Five hundred years earlier, Orissa was ruled by a Hindu raja. Orissa was a Shaivite state - the God Shiva was supposed to be its lord, and the kingdom was dotted with grandly ornamented Shiva temples. One particularly magnificent sculpture - of Shiva and Parvati - likely stood at the entrance to one of the great temples. It found its way to Stuart and thence to the British Museum.


This was a life-size sculpture, and originally would have been brightly painted. Shiva would have been white, signifying the ash with which the ascetic God adorned himself, with a blue throat, from the poison he swallowed during the churning of the ocean for amrit. Observe the tenderness and devotion between him and his consort - this was no impersonal deity thundering abstinence and damnation upon his followers. Ganesha, their son, appears at the bottom, while figures representing the donor of the sculpture and his wife appear to the left and right of the Gods.
Mithuna, Eastern Ganga dynasty, Orissa. (13th century AD).

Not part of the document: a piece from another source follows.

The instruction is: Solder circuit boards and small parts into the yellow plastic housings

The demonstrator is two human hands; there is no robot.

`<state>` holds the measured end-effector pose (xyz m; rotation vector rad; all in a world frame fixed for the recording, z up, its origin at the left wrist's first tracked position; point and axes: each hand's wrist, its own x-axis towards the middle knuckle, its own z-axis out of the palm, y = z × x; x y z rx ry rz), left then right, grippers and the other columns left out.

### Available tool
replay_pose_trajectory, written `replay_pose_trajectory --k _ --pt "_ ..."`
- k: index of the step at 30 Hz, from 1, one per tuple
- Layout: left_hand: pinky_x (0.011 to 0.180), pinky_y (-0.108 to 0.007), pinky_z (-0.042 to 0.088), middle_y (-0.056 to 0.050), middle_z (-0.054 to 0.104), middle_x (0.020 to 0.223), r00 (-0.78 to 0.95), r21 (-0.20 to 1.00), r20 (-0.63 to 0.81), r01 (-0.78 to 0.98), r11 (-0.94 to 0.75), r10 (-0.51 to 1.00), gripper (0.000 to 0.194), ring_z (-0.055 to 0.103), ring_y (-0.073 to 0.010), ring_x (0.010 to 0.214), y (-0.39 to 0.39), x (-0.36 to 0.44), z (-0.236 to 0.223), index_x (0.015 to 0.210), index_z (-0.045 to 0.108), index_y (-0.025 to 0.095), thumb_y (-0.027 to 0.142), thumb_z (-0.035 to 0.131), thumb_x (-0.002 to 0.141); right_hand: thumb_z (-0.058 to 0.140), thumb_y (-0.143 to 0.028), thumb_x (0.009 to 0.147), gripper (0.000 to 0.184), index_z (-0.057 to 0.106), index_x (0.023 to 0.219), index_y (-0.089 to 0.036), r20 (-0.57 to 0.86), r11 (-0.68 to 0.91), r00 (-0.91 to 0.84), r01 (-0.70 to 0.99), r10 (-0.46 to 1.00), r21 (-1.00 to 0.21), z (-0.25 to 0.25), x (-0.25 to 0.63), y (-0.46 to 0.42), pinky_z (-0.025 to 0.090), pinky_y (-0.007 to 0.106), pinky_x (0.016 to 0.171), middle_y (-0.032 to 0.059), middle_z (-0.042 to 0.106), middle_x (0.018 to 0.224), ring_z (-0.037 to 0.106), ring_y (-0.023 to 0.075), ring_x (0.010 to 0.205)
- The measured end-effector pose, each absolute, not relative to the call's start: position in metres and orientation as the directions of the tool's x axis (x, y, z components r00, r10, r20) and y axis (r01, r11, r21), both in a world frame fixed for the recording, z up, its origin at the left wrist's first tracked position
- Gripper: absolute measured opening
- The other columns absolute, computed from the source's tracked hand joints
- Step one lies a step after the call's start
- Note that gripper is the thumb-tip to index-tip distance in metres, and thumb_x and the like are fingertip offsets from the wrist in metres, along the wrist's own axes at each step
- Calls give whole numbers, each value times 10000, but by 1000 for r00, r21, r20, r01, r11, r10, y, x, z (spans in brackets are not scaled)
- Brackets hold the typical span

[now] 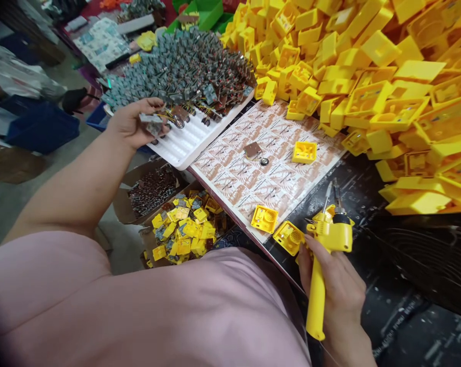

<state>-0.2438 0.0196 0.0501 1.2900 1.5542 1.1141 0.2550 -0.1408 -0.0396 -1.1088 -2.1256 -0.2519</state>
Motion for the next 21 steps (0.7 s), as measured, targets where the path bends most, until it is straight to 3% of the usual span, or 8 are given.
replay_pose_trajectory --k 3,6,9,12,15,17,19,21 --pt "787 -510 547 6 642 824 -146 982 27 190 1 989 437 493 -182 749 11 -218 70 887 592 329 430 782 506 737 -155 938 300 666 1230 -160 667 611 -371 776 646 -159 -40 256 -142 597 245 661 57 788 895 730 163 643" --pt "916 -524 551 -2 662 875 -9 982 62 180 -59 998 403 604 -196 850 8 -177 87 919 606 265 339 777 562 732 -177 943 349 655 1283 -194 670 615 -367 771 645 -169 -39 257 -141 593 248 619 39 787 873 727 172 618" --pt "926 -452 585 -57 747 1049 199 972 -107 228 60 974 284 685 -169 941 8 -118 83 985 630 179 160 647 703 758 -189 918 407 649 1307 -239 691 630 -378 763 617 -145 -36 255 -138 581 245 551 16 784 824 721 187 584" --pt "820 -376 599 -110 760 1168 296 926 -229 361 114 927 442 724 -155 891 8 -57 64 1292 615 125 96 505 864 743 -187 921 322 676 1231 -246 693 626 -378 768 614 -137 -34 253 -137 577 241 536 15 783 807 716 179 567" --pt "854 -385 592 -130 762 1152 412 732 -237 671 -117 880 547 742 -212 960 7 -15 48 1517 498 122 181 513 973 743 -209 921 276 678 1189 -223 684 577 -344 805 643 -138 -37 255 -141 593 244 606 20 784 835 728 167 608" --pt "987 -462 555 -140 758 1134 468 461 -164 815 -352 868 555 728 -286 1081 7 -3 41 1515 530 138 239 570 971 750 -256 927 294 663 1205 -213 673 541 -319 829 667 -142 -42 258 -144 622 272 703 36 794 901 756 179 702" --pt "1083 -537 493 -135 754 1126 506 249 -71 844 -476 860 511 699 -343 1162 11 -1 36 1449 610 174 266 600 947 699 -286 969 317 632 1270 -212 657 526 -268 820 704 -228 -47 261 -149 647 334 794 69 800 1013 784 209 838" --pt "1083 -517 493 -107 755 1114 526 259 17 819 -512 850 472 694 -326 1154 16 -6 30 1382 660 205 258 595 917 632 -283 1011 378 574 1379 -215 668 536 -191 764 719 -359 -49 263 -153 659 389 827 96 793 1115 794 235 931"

Another sculpture of love and devotion can be seen at the Metropolitan Museum of Art in New York. This too dates to the 13th century Orissa. It shows a loving couple (mithuna) and is also of stone, and was part of an Oriyan temple decoration. The kings of the time belonged to the Eastern Ganga dynasty, who had established the superb Sun temple at Konarak. They were allied by descent and marriage to the Cholas of the south and the Chalukyas of the west. By the time these sculptures were created, their kingdom was already in decline. Faced with aggression from the Muslim rulers of Bengal and Delhi, the Gangas slowly fragmented; a defeat by the Vijayanagar empire reduced their importance further. In 1425, a minister usurped power from the last 'mad' king, and the Eastern Gangas came to an end.